I learned from my lecturer that empathy has many faces. Empathy is not always about practicing kindness as ‘niceness’; it can also be about holding space for your students to hold themselves to higher standards.
How I practice empathy with our PGRs
It has become crucial to my own Higher Education teaching practice, and also to my many and varied interactions with our PGRs in the course of my role as PGR Administrator, to always meet them where they are, as an initial starting point, and to engage deeply with their struggles and their successes. But how do I practice this kind of care for others when I usually meet our students only by email?
Let me tell you how I bring empathy into my inbox. As the first point of contact for all UofG PGRs who are trying to manage successfully navigating their degrees alongside all the other aspects of their lives, I commonly receive worried or exasperated emails arriving in the Researcher Development inbox. Matching this level of frustration would perpetuate it, closing down dialogue and invalidating their concerns. Instead, I let them know that I’m listening, that their struggles, worries and frustrations matter. Often, just knowing someone is listening can make all the difference.
I haven’t forgotten the importance of practical support: I share the same kind of tips and tricks that were shared with me, and the relief when people feel more on top of things is sometimes palpable. I commiserate with them when things are tough. I celebrate with them when they have good news. I open my organisational emails with a hopeful greeting, and I let them know their research journey matters to me. Showing empathy, and engaging with the PGR’s needs, even in small ways, opens up conversation, and it helps me get closer to the person behind the student number, to the support they need.

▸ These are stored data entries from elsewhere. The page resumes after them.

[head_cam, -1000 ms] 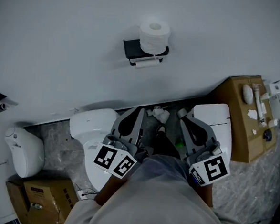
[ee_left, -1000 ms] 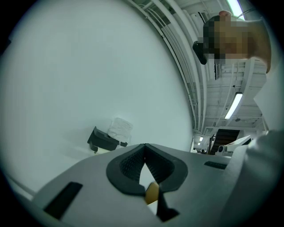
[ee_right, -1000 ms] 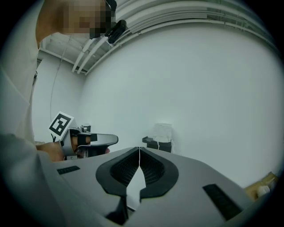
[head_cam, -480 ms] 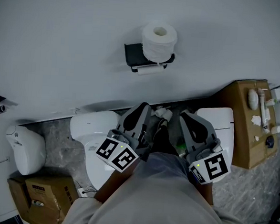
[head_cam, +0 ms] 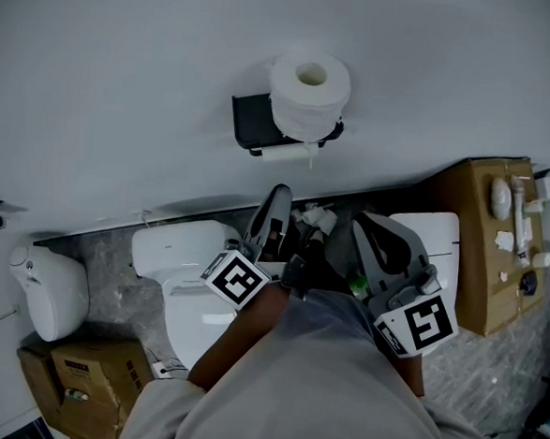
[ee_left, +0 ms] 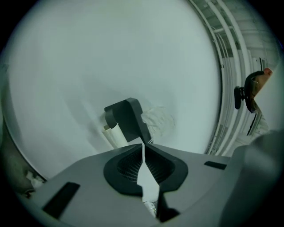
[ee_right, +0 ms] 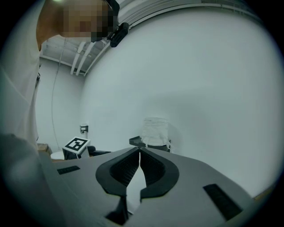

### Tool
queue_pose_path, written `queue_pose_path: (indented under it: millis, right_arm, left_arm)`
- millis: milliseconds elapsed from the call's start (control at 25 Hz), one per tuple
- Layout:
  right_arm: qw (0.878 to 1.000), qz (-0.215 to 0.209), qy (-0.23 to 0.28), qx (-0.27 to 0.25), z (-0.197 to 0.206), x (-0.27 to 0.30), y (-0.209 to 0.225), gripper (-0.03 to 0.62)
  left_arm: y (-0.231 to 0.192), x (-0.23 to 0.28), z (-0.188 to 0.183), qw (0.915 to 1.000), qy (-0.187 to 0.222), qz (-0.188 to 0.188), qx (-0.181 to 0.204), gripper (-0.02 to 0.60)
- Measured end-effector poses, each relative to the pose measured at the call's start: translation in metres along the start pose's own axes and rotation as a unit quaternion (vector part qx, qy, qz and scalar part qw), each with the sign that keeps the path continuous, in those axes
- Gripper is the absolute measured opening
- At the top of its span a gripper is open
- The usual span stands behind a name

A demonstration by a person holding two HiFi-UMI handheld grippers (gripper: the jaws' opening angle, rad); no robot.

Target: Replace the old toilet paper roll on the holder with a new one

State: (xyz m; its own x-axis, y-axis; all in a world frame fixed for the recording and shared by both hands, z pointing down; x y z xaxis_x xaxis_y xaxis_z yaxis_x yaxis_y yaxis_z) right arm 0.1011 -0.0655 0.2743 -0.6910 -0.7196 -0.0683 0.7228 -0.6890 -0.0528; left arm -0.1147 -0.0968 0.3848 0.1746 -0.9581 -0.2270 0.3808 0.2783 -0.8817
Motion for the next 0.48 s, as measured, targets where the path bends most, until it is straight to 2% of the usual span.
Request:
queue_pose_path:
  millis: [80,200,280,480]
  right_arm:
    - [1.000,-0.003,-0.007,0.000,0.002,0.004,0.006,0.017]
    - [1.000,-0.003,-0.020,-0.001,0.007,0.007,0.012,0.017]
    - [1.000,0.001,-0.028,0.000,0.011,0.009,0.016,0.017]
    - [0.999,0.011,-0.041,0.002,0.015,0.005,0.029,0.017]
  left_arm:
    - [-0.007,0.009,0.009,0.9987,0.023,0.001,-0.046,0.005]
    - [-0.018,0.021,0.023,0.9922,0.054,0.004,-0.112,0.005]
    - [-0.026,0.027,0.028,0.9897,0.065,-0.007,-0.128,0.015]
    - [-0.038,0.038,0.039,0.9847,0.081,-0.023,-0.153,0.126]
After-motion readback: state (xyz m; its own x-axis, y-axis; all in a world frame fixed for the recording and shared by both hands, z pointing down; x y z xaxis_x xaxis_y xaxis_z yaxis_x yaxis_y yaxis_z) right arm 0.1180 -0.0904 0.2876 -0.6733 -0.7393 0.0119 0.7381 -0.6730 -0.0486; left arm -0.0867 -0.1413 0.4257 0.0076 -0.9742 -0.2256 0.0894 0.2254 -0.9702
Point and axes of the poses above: the fingertips, and each gripper's own axes: x forward along the fingers, y to its right, z out of its underside, the point moved 10 cm from there along -x, backward along the fingers, and after that the axes turned 13 degrees about y, right-handed, at the moved point
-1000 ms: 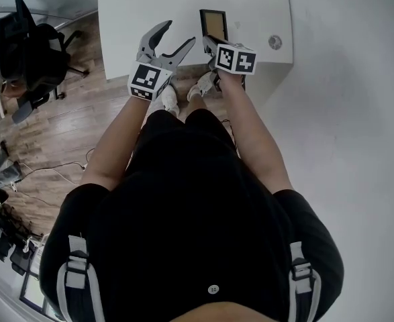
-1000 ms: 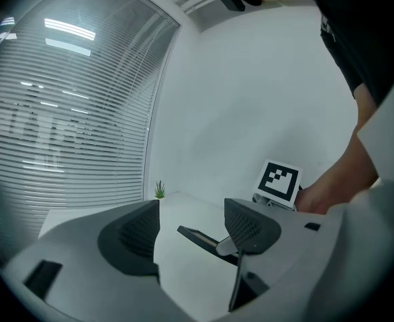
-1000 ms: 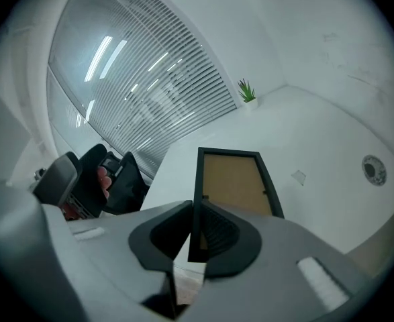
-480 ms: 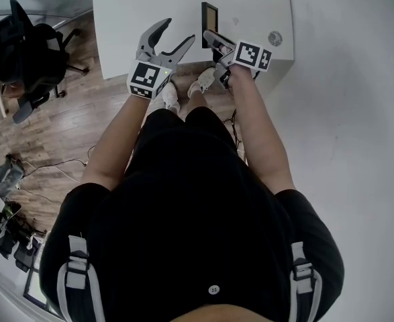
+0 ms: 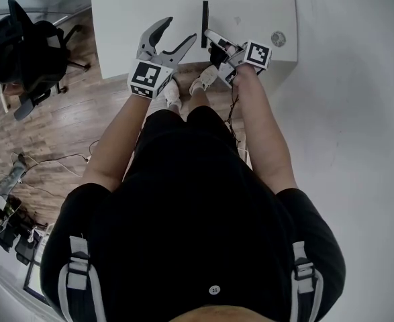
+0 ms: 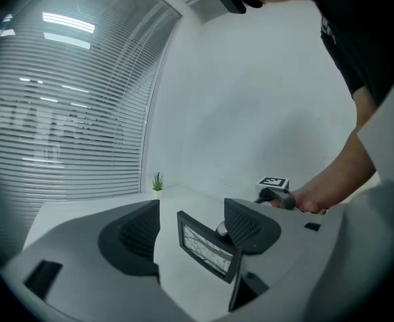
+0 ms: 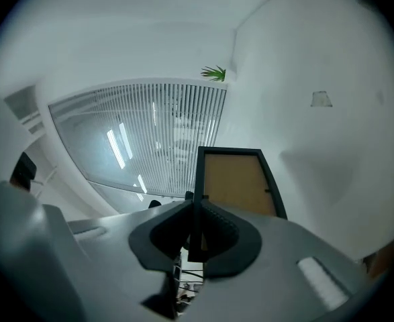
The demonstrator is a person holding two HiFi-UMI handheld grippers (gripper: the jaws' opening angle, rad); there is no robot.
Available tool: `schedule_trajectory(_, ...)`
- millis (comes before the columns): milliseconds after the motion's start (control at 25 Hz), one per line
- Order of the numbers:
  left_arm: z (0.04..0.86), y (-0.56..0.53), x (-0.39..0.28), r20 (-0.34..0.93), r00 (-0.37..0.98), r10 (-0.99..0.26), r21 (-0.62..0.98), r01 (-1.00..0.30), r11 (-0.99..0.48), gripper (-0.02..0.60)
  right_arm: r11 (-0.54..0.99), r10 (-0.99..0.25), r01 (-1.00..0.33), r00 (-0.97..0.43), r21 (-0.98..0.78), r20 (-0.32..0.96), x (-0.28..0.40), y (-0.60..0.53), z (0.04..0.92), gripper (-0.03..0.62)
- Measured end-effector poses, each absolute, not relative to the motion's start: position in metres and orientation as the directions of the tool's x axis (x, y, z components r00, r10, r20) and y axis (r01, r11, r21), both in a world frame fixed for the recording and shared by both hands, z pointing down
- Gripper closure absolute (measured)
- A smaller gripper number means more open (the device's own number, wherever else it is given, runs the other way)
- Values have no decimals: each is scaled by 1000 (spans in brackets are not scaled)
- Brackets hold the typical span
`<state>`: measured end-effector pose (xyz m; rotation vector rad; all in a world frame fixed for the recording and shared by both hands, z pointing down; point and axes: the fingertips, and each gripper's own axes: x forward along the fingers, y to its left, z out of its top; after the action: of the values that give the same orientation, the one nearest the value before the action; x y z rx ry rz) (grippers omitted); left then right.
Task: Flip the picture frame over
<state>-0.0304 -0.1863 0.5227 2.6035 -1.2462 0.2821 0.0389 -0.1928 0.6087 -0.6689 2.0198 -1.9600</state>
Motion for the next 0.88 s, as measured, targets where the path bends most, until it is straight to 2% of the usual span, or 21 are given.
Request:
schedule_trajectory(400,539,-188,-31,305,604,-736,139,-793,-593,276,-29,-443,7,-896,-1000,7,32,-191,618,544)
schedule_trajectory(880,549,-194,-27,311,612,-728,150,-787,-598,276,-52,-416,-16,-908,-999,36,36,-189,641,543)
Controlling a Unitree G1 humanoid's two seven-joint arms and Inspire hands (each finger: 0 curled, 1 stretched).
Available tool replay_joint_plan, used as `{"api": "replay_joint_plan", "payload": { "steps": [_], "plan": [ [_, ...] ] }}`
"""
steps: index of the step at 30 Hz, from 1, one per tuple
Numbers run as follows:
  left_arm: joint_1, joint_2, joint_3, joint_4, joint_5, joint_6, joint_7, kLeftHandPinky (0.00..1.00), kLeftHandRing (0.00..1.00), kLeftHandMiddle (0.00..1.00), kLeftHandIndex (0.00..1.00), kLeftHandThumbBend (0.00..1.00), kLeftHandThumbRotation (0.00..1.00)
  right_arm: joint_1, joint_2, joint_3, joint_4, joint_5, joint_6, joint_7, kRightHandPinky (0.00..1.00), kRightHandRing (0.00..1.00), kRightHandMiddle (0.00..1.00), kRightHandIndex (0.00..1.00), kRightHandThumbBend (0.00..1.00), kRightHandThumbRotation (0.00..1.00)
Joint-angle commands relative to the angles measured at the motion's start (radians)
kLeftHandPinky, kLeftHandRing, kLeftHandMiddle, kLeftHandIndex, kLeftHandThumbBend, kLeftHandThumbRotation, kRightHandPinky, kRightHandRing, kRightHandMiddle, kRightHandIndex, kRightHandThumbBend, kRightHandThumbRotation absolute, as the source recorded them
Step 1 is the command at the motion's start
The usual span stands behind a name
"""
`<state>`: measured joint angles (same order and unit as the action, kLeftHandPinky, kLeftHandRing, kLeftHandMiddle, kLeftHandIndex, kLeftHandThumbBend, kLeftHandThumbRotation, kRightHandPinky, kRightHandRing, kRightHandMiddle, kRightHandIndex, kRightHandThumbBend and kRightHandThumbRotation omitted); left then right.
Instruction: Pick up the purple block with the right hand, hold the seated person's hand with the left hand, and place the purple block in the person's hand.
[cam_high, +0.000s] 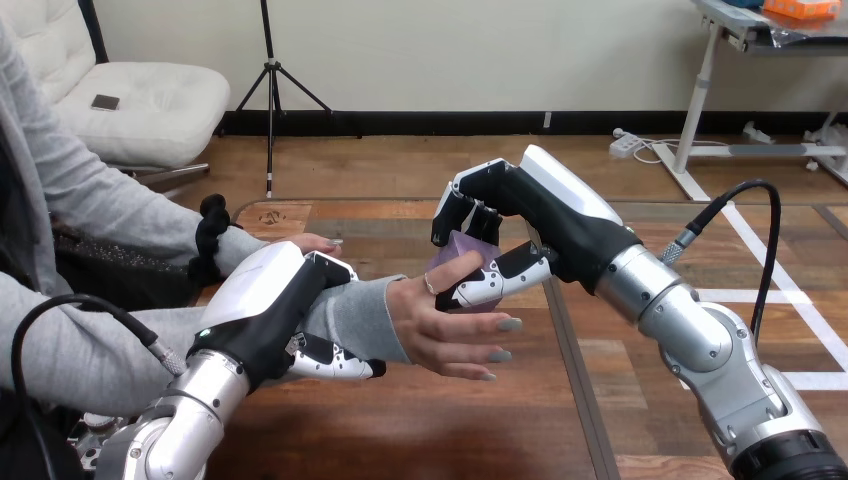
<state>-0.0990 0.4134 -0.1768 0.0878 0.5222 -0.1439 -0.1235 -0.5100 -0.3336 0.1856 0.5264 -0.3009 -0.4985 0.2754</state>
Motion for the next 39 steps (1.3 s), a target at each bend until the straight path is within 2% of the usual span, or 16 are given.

The learning curve that is experienced on beginning a PhD, can be even steeper than for the transition to undergraduate study, and navigating the balance between being taught and doing independent research has to be learned. Navigating complex systems of academic and professional development with no structured and linear pathway to follow, can cause disorientation, fearfulness, and frustration. I work from the understanding that part of helping people to achieve their best is providing the space for them to achieve, through allowing them to understand themselves as people who are capable of extending themselves, reaching for difficult ideas, making creative connections. My lecturer gave me the tools I needed to understand myself as capable, successful and able to achieve at my best: that’s what I want to share with the PGRs I meet by email.
Developing our PGRs is a complex space, and it requires us all to work together to instil in them self-belief, to build their confidence and to allow them to take responsibility for their own intellectual and emotional growth.